What needs to be done
Transcribe the lines from the start of the data below through the line with "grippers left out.", word for word and nothing more.

Input data
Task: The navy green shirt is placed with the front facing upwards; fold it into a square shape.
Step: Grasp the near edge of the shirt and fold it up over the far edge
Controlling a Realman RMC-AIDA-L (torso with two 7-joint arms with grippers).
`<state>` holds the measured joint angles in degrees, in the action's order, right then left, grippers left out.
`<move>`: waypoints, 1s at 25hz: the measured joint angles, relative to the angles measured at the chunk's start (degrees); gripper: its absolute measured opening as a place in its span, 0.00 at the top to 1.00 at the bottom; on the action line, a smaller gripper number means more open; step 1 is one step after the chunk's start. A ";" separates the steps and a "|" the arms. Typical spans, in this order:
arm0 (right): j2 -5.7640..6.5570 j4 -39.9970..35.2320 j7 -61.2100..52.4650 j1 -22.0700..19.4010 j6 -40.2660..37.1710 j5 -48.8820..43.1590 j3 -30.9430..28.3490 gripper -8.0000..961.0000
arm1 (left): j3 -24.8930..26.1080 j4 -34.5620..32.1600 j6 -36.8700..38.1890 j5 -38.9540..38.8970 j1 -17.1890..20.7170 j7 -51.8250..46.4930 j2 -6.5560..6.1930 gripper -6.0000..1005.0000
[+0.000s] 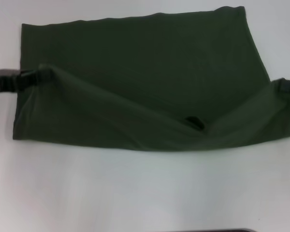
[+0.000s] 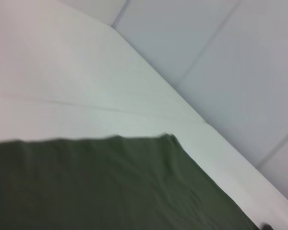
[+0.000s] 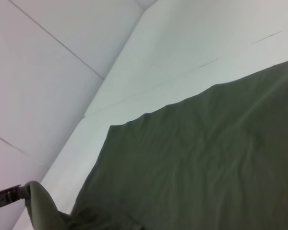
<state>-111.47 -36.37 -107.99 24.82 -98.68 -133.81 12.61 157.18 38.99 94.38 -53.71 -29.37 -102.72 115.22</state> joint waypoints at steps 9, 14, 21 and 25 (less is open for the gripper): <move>-0.41 -0.02 -2.91 6.27 8.57 0.18 1.19 0.96 | 0.28 -1.74 -11.24 -3.27 -5.24 -2.53 0.35 0.95; -0.42 -0.02 -3.36 9.54 13.88 0.26 1.53 0.96 | 0.01 -3.24 -17.41 -4.71 -7.78 -3.58 0.35 0.95; -1.30 0.72 -3.34 13.15 24.18 0.31 2.90 0.96 | -0.25 -5.79 -26.61 -4.75 -10.64 -3.61 1.02 0.95; -1.63 3.18 -2.93 15.11 29.88 0.40 4.96 0.96 | -0.24 -5.88 -30.19 -4.75 -11.45 -3.41 2.24 0.95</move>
<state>-113.10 -33.18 -110.92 39.92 -68.80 -133.41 17.57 156.93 33.11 64.19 -58.45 -40.82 -106.14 117.46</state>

Response to this exercise
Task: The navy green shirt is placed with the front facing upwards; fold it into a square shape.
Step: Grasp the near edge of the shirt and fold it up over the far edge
Controlling a Realman RMC-AIDA-L (torso with two 7-joint arms with grippers).
`<state>` holds the measured joint angles in degrees, in the action's order, right then left, grippers left out.

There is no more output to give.